Rotational Profiles

“Gauche interactions are 
Torsional infractions;
Likewise, groups eclipsing, so see option third…
Butane in profile
Rotates from erstwhile 
Higher-strain conformers: anti’s preferred.”

The 22 July 2019 Twitter poem examines a concept from organic chemistry, the energetic costs and benefits available to a molecule as it rotates through its conformations: specifically, the poem discusses the ways that the molecule butane can arrange itself in three-dimensional space.  This is a highly visual topic, so I’m intrigued to see what I can communicate in the 280 words below (with many links!).    

Gauche interactions are /
Torsional infractions; /
Likewise, groups eclipsing, so see option third…
The molecule butane (C₄H₁₀) consists of four carbon atoms in a line, covalently bonded.  Carbon atoms form four bonds, so butane’s terminal carbon atoms (first and last in line) each form three additional bonds to hydrogen atoms, while the middle two carbon atoms each form two additional bonds to hydrogen atoms.    
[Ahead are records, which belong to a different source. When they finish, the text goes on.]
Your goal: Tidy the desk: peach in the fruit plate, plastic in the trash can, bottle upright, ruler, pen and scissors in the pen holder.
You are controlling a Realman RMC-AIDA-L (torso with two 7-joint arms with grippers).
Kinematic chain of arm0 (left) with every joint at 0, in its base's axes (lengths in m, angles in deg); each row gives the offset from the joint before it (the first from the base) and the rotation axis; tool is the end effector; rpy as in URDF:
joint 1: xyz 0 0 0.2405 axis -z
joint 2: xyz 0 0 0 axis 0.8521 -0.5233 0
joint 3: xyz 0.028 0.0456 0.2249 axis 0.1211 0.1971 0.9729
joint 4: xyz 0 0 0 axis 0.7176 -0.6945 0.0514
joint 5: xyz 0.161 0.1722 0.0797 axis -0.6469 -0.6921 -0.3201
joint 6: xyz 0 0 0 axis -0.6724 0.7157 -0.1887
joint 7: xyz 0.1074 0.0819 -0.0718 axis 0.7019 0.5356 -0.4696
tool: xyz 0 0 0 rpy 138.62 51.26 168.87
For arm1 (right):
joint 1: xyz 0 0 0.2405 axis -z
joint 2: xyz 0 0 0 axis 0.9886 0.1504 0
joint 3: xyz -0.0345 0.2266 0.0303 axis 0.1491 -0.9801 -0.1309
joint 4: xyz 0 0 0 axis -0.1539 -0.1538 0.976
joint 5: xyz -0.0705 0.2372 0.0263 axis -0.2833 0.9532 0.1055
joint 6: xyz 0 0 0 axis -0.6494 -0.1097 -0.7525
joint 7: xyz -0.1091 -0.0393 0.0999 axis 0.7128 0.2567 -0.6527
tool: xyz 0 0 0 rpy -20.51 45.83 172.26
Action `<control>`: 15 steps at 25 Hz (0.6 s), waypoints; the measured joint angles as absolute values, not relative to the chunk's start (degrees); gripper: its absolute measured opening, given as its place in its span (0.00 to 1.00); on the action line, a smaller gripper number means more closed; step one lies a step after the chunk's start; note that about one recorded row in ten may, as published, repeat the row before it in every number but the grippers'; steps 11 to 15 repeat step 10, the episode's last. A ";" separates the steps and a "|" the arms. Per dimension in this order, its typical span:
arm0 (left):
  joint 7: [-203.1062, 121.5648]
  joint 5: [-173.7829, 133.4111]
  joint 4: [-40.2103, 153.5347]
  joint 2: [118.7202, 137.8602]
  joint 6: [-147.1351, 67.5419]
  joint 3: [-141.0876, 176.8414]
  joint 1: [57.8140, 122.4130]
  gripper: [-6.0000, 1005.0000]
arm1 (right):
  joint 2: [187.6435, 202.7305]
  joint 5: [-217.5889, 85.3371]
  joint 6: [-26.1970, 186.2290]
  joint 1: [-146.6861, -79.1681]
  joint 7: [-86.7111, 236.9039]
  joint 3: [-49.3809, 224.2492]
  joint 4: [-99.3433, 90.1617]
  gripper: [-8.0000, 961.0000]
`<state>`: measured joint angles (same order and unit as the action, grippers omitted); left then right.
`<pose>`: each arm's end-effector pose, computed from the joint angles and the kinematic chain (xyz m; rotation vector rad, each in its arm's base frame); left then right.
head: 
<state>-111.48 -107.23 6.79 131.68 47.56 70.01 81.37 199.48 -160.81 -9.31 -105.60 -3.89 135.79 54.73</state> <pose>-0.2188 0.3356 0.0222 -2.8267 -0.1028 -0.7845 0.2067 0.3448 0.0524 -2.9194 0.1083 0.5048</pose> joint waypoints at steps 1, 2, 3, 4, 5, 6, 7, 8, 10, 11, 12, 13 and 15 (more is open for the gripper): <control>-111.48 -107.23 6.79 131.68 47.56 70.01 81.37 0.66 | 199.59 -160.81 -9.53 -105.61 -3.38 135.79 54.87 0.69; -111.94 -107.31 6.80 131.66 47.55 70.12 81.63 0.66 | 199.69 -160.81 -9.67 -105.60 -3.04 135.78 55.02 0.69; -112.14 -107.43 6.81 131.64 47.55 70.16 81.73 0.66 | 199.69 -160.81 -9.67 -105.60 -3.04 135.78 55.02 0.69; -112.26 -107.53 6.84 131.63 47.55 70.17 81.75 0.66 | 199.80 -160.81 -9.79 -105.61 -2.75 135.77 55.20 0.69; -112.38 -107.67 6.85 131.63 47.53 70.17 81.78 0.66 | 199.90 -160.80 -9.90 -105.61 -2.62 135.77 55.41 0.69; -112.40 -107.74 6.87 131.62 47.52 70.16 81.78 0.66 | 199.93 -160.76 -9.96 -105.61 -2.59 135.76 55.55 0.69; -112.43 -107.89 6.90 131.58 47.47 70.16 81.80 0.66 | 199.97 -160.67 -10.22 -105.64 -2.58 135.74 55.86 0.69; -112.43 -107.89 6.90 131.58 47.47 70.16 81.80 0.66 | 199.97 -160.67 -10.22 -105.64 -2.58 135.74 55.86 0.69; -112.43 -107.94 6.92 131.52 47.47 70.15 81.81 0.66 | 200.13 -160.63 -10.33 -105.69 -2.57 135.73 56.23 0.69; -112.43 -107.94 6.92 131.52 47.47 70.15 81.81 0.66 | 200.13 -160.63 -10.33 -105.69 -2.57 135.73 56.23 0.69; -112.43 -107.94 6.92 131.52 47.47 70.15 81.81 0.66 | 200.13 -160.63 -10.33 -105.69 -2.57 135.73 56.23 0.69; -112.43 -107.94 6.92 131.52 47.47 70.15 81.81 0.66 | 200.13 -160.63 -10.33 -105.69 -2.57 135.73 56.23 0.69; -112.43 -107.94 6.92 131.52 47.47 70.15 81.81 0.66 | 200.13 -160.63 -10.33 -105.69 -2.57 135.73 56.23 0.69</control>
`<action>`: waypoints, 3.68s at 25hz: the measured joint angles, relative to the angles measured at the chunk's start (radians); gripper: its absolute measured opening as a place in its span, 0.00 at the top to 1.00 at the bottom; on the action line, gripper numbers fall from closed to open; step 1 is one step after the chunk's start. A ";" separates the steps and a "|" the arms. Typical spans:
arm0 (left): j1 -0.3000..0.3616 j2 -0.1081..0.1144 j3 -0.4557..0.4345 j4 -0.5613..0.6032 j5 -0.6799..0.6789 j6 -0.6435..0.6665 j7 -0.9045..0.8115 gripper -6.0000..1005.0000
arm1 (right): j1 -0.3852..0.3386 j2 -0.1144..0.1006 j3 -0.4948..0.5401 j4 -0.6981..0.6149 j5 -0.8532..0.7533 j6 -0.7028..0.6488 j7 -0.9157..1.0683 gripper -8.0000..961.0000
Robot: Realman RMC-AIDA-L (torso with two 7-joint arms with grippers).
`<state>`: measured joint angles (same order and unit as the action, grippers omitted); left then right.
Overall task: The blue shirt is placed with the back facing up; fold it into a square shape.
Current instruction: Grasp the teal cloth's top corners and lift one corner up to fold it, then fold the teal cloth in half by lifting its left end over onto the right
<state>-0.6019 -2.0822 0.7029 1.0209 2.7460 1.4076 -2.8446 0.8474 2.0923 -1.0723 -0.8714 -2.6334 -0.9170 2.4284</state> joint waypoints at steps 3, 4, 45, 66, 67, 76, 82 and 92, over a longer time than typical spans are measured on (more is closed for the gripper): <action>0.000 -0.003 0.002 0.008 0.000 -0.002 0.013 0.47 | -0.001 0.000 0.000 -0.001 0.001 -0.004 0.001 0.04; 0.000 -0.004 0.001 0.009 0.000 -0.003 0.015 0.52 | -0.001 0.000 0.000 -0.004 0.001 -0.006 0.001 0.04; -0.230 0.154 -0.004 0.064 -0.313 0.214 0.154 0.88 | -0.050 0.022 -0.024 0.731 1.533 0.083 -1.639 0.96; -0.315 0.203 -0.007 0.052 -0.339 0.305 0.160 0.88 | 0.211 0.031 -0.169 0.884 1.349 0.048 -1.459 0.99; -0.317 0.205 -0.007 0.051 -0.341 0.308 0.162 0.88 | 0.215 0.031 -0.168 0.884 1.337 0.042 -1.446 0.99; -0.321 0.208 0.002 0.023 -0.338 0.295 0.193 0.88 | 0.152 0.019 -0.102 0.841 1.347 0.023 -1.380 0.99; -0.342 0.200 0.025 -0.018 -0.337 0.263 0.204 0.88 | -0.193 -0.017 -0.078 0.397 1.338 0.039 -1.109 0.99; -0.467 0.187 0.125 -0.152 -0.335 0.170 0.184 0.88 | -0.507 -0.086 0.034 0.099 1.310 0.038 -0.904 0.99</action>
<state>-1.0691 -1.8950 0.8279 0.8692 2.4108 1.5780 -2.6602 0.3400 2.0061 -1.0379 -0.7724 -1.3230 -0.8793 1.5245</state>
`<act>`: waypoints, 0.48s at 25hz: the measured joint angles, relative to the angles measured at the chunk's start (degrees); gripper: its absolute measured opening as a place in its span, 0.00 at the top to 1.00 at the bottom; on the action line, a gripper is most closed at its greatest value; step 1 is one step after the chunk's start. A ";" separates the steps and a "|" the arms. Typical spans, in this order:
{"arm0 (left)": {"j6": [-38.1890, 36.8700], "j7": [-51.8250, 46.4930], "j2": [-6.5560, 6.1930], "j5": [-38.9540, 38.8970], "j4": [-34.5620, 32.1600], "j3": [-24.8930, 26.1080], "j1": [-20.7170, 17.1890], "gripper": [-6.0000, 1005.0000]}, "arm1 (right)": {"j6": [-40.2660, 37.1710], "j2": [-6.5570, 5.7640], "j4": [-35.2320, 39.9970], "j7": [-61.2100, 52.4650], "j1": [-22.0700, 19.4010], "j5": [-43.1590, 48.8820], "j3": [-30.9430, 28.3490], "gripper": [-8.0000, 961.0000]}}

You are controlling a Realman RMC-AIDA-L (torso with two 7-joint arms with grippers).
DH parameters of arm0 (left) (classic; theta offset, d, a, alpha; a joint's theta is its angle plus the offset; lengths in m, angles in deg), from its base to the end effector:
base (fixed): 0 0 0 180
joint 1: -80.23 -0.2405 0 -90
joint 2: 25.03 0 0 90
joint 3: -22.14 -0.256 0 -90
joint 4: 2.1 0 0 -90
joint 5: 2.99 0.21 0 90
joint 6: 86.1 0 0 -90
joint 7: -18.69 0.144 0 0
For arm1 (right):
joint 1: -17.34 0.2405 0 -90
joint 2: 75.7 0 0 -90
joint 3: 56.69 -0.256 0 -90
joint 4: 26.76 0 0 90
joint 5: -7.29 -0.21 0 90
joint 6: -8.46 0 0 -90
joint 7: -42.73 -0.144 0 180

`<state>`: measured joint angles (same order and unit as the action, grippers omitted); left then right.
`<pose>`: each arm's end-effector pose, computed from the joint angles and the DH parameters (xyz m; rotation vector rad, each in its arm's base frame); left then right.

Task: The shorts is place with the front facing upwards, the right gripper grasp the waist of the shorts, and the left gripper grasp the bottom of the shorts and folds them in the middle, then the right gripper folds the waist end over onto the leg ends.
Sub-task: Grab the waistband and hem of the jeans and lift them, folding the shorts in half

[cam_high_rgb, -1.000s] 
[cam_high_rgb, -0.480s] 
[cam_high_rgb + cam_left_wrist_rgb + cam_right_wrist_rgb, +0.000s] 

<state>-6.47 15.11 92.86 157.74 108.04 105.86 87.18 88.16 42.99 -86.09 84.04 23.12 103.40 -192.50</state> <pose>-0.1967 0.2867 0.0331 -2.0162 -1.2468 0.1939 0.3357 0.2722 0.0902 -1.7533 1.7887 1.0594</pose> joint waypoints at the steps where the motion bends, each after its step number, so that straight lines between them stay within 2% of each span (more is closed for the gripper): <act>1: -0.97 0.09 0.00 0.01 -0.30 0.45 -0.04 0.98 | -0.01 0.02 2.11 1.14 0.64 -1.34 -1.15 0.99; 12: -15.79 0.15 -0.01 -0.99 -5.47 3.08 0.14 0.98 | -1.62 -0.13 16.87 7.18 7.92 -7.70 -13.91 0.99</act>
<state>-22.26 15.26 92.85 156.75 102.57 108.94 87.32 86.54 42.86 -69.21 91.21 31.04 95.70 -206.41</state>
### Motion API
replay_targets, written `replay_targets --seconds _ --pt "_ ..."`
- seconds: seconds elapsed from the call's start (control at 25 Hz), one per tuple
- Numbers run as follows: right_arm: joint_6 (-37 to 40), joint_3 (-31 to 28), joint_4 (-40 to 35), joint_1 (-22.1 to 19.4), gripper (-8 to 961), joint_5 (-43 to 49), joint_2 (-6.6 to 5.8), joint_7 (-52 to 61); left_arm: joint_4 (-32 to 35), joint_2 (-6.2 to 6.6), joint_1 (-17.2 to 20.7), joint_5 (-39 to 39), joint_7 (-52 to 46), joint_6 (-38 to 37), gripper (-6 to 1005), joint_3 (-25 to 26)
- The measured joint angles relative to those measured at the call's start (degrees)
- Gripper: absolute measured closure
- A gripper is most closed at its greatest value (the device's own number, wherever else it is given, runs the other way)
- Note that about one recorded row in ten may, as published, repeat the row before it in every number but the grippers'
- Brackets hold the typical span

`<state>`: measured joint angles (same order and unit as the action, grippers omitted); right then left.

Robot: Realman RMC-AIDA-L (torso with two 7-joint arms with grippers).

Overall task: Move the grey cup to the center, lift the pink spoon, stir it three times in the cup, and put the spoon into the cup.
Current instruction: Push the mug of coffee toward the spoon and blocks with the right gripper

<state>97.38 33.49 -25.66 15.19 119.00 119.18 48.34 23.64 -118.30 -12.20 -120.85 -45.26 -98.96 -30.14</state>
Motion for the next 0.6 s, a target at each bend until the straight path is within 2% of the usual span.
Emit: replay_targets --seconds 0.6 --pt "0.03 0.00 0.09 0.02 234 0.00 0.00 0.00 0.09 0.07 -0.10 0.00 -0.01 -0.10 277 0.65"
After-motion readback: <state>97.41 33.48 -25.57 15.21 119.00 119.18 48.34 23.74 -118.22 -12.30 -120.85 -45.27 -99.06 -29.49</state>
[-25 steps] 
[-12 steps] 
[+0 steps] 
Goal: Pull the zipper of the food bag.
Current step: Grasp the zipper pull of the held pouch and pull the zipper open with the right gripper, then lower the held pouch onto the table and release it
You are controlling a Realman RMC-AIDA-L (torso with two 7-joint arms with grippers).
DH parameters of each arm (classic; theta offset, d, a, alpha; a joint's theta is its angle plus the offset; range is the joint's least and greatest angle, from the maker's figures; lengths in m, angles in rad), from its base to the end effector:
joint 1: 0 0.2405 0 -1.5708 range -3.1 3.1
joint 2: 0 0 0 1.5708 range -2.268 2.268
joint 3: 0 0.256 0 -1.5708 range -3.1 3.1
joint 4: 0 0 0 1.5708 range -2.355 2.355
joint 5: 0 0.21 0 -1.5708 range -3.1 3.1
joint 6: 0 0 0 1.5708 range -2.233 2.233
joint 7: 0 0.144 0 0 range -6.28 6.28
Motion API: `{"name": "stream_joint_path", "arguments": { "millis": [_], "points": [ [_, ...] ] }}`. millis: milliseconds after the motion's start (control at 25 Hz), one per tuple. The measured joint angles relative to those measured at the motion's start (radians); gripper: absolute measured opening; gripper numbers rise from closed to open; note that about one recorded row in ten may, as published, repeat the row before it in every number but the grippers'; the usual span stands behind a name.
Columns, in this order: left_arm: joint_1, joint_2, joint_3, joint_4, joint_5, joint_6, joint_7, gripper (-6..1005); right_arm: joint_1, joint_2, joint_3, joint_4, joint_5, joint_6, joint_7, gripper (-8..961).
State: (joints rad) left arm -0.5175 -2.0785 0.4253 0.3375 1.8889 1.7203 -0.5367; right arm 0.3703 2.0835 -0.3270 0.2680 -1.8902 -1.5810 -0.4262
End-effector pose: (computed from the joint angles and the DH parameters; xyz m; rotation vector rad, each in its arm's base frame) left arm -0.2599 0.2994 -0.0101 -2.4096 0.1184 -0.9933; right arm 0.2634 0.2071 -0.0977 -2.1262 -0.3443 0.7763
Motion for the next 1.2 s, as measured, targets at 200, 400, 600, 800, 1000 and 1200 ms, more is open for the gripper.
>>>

Rotation around butane’s central carbon-carbon bond leads to a variety of conformers.  Different conformers’ atoms interact with one another differently (their electron clouds repel, incurring energetic costs) through three-dimensional space.  Chemists have vocabulary to describe these torsional interactions: so named since interactions arise from the molecule’s torsion (twisting).    

The most intuitively named is the eclipsed conformer; if the methyl groups (the terminal carbon atoms, bonded to three hydrogen atoms apiece) are eclipsing, these groups line up with one another like the hands of a clock at noon. This is most easily seen through a chemistry model called a Newman projection.  Eclipsing incurs the highest possible energetic cost, or “torsional infraction,” in this molecule.  

Other energetic penalties arise in the gauche conformer, where the methyl groups are in something akin to a “2 p.m.” orientation. 

Butane in profile /
Rotates from erstwhile / 
Higher-strain conformers: anti’s preferred.
As portrayed in a rotational profile of butane, the anti conformer (an approximation of a clock’s “6 p.m.” orientation) keeps the methyl groups as far away from one another as possible and is the most energetically beneficial (“preferred”) conformation.  The anti conformer avoids torsional strain, although butane can still rotate into other conformations (“erstwhile higher-strain conformers”) as well.